VBA projects can be protected with a password. The password is not used to encrypt the content of the VBA project, it is just used as protection by the VBA IDE: when the password is set, you will be prompted for the password.
Tools like oledump.py are not hindered by a VBA password, they can extract VBA code without problem, as it is not encrypted.
The VBA password is stored as the DPB value of the PROJECT stream:
You can remove password protection by replacing the values of ID, CMG, DPB and GC with the values of an unprotected VBA Project.
Thus a VBA password is no hindrance for staticanalysis.
However, we might still want to recover the password, just for the fun of it. How do we proceed?
阴阳师练小号有什么用-百度经验:2021-11-11 · 阴阳师练小号有什么用,玩了这么久的阴阳师,是不是很好奇别人为什么总是那么强,御魂那么好,SSR碎片那么多,联动活动的时候总是立马就能合成新式神?除了欧和充值伍外,其实小号的作用也不能忽视。那么,小号到底有什么用呢?
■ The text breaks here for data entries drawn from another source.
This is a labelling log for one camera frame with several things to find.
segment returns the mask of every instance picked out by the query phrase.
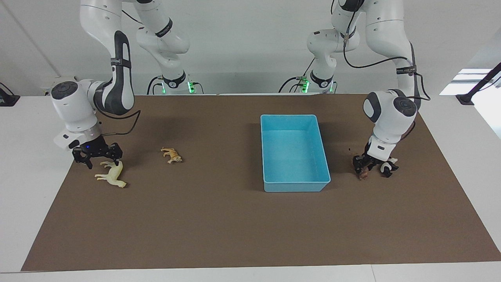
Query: rectangular tray
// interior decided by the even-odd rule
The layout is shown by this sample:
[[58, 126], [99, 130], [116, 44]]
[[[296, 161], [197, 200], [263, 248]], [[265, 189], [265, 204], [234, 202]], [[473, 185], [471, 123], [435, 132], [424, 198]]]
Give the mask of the rectangular tray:
[[262, 115], [266, 192], [319, 192], [330, 181], [315, 115]]

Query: brown mat
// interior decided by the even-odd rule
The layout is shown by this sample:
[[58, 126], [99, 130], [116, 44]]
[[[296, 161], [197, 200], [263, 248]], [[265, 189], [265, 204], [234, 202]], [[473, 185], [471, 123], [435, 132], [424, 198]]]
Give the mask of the brown mat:
[[[356, 178], [373, 128], [364, 97], [138, 97], [135, 131], [108, 139], [128, 189], [94, 179], [100, 160], [73, 165], [23, 271], [501, 260], [421, 117], [392, 178]], [[261, 114], [317, 115], [332, 175], [321, 193], [263, 191]]]

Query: blue bin
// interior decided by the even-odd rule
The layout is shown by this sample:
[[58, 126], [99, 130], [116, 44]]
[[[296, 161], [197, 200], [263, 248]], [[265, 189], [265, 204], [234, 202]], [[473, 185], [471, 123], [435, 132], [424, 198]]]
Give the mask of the blue bin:
[[266, 192], [319, 192], [330, 181], [314, 115], [262, 115]]

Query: pale yellow animal figurine
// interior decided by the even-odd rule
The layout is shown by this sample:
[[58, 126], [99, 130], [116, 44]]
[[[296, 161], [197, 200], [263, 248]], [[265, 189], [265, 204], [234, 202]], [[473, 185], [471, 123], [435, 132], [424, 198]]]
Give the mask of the pale yellow animal figurine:
[[120, 188], [124, 188], [127, 183], [118, 180], [118, 177], [122, 173], [123, 169], [123, 163], [122, 161], [118, 162], [118, 165], [115, 165], [115, 163], [111, 162], [102, 162], [100, 165], [104, 166], [105, 168], [110, 168], [110, 171], [108, 174], [96, 174], [94, 177], [97, 177], [97, 180], [106, 180], [108, 181], [109, 184], [118, 186]]
[[166, 156], [170, 156], [170, 160], [167, 161], [169, 164], [172, 164], [172, 162], [178, 162], [179, 163], [179, 162], [183, 161], [181, 159], [181, 156], [173, 148], [162, 148], [160, 151], [161, 152], [165, 152], [163, 154], [164, 158]]

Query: orange striped tiger figurine
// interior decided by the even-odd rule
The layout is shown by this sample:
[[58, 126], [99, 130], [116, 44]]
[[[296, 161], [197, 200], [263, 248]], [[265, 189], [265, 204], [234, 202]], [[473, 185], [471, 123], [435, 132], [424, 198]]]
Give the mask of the orange striped tiger figurine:
[[162, 148], [160, 150], [161, 152], [165, 152], [163, 154], [163, 157], [165, 158], [166, 156], [170, 156], [170, 160], [167, 161], [167, 163], [172, 164], [172, 162], [182, 162], [183, 160], [181, 159], [181, 156], [177, 153], [177, 151], [174, 148]]

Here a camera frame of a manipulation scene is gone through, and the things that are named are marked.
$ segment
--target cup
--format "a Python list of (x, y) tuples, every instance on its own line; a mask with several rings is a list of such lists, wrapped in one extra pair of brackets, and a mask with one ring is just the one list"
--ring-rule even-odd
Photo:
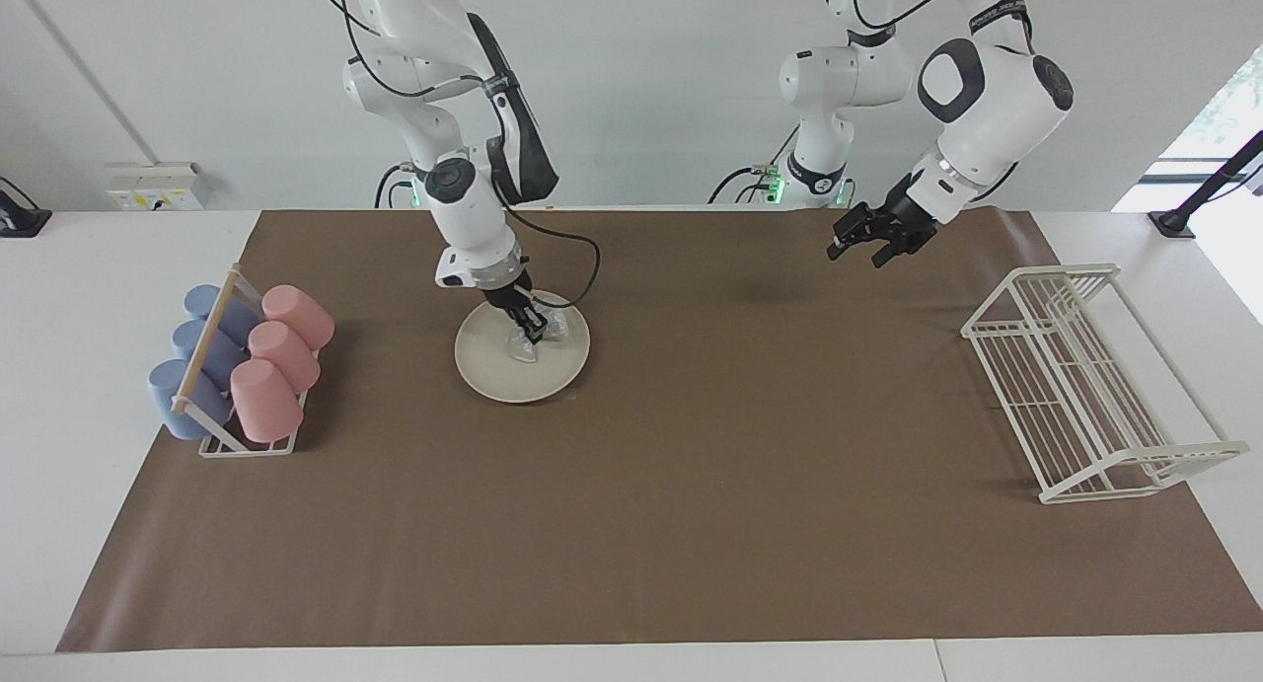
[[(197, 350), (197, 340), (206, 330), (203, 318), (193, 318), (181, 323), (171, 336), (172, 349), (176, 355), (184, 361), (193, 360), (193, 350)], [(215, 384), (220, 393), (229, 390), (232, 370), (245, 362), (246, 355), (240, 347), (232, 344), (225, 332), (216, 330), (211, 335), (211, 347), (206, 352), (206, 361), (202, 362), (202, 373)]]
[(296, 394), (311, 389), (320, 379), (320, 362), (307, 341), (284, 322), (264, 322), (250, 332), (250, 355), (266, 359), (279, 368)]
[(289, 381), (266, 359), (250, 359), (232, 370), (232, 403), (246, 438), (275, 443), (298, 432), (303, 409)]
[[(220, 299), (220, 289), (216, 285), (193, 287), (184, 296), (184, 313), (189, 318), (208, 318), (216, 299)], [(260, 322), (263, 320), (255, 309), (250, 309), (237, 296), (231, 296), (224, 309), (224, 318), (220, 320), (220, 331), (225, 332), (232, 344), (245, 349), (250, 340), (250, 330), (258, 327)]]
[(263, 296), (263, 314), (277, 322), (288, 323), (306, 341), (308, 350), (325, 349), (333, 338), (333, 317), (298, 287), (278, 285)]
[[(162, 419), (165, 422), (167, 429), (171, 431), (172, 436), (176, 436), (181, 441), (201, 441), (205, 436), (210, 434), (206, 427), (202, 427), (201, 422), (193, 421), (193, 417), (188, 416), (188, 413), (176, 416), (176, 413), (171, 412), (171, 400), (176, 398), (179, 383), (184, 379), (187, 370), (188, 362), (184, 359), (172, 359), (172, 361), (158, 364), (153, 371), (149, 371), (149, 395), (153, 395), (154, 404), (162, 412)], [(198, 408), (202, 408), (206, 416), (211, 417), (211, 421), (217, 422), (220, 426), (229, 422), (229, 417), (232, 413), (232, 404), (216, 389), (215, 384), (206, 376), (206, 373), (198, 373), (197, 375), (192, 402)]]

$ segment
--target brown paper mat
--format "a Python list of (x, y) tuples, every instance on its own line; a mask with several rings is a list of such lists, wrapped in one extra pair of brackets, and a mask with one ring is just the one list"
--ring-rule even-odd
[[(882, 272), (835, 213), (536, 215), (606, 249), (592, 359), (474, 394), (428, 215), (265, 213), (242, 259), (338, 318), (298, 451), (157, 442), (61, 650), (988, 638), (1263, 629), (1187, 488), (1045, 506), (959, 330), (1028, 215)], [(585, 246), (520, 231), (541, 287)]]

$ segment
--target white wall
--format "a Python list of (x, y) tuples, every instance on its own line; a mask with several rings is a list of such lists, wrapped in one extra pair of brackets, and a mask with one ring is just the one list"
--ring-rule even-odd
[[(215, 208), (365, 206), (403, 157), (344, 97), (350, 52), (325, 0), (38, 3), (162, 160), (202, 165)], [(563, 173), (551, 202), (568, 206), (705, 201), (792, 128), (782, 58), (842, 40), (822, 0), (464, 3), (518, 69)], [(1010, 208), (1108, 210), (1263, 40), (1255, 0), (1029, 3), (1077, 106), (997, 193)], [(101, 165), (138, 148), (19, 6), (0, 0), (0, 170), (54, 208), (102, 208)], [(941, 0), (901, 32), (925, 57), (964, 20)], [(451, 102), (467, 141), (493, 133), (484, 102)], [(884, 196), (937, 134), (914, 99), (856, 120), (861, 197)]]

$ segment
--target black stand
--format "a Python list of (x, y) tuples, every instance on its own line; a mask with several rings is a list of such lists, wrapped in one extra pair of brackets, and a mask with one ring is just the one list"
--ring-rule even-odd
[(1158, 232), (1166, 237), (1196, 237), (1188, 229), (1188, 218), (1192, 218), (1192, 215), (1197, 213), (1197, 210), (1206, 205), (1206, 201), (1210, 201), (1220, 188), (1231, 182), (1242, 169), (1245, 169), (1245, 164), (1249, 164), (1260, 153), (1263, 153), (1263, 133), (1254, 134), (1254, 138), (1245, 143), (1245, 147), (1242, 147), (1242, 150), (1236, 152), (1233, 159), (1224, 162), (1211, 178), (1206, 178), (1206, 182), (1187, 201), (1183, 201), (1180, 208), (1156, 210), (1149, 215), (1149, 220), (1153, 220)]
[(27, 210), (0, 192), (0, 237), (35, 237), (53, 217), (51, 210)]

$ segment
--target electrical outlet
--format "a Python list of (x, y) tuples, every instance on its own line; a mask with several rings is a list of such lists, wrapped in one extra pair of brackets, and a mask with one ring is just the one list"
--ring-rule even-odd
[(206, 210), (211, 188), (202, 177), (167, 178), (167, 202), (176, 210)]
[(147, 210), (136, 201), (136, 183), (140, 183), (140, 178), (114, 177), (105, 186), (105, 192), (117, 210)]
[(121, 210), (203, 210), (211, 197), (193, 164), (107, 165), (115, 177), (106, 186)]
Then, this hash is encrypted (data encryption as described in MS-OVBA 2.4.3.2) and the hexadecimal representation of this encrypted hash is the value of DPB.
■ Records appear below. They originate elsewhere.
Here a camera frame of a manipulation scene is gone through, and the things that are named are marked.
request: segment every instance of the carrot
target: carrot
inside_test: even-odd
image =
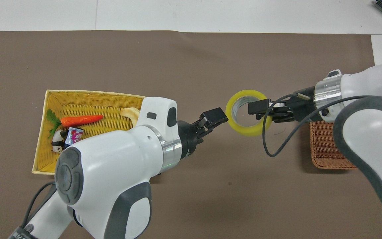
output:
[[[61,124],[64,127],[73,127],[79,126],[82,124],[89,124],[99,121],[103,118],[102,115],[86,115],[86,116],[78,116],[78,117],[64,117],[61,118]]]

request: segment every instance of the toy panda
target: toy panda
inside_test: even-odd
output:
[[[61,129],[57,130],[54,133],[53,141],[51,142],[53,149],[51,151],[56,153],[61,153],[61,151],[63,151],[69,146],[64,143],[64,137],[66,135],[67,135],[67,131],[61,130]]]

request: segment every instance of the roll of tape
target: roll of tape
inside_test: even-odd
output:
[[[260,135],[263,129],[263,118],[259,121],[259,123],[253,126],[242,126],[238,124],[237,122],[237,113],[238,113],[238,109],[240,109],[241,106],[250,102],[264,100],[266,98],[267,97],[264,94],[254,90],[244,90],[233,95],[231,99],[229,99],[228,104],[226,105],[226,111],[225,111],[226,116],[229,119],[228,123],[231,126],[231,128],[244,136]],[[266,127],[265,127],[266,129],[269,128],[271,122],[272,122],[272,117],[268,117],[266,119]]]

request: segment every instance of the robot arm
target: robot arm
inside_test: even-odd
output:
[[[367,97],[343,101],[356,96]],[[382,65],[357,74],[331,71],[316,86],[296,91],[288,100],[260,100],[249,103],[248,110],[257,119],[269,115],[274,122],[334,122],[338,149],[364,173],[382,202]]]
[[[60,154],[56,192],[9,239],[56,239],[72,220],[97,239],[138,237],[151,218],[150,178],[191,155],[226,121],[220,108],[192,124],[177,121],[175,101],[145,98],[134,128],[83,139]]]

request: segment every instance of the brown paper mat
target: brown paper mat
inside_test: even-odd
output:
[[[192,122],[243,89],[277,99],[370,66],[368,35],[0,32],[0,238],[51,180],[31,173],[46,89],[167,97]],[[271,151],[294,126],[267,131]],[[382,205],[361,172],[325,171],[311,162],[308,126],[270,158],[260,137],[221,125],[151,180],[141,238],[382,238]],[[71,224],[61,238],[91,237]]]
This data encryption is done according to an algorithm that does not use a secret key. I wrote an oledump.py plugin (plugin_vbaproject.py) to decrypt the hash and display it in a format suitable for John the Ripper and Hashcat:
The SHA1 of a password + salt is a dynamic format in John the Ripper: dynamic_24.
For Hashcat, it is mode 110 and you also need to use option –hex-salt.
Remark that the password passed as argument to the SHA1 function is represented in Multi Byte Character Set format. This means that ASCII characters are represented as bytes, but that non-ASCII characters might be represented with more than one byte, depending on the VBA project’s code page.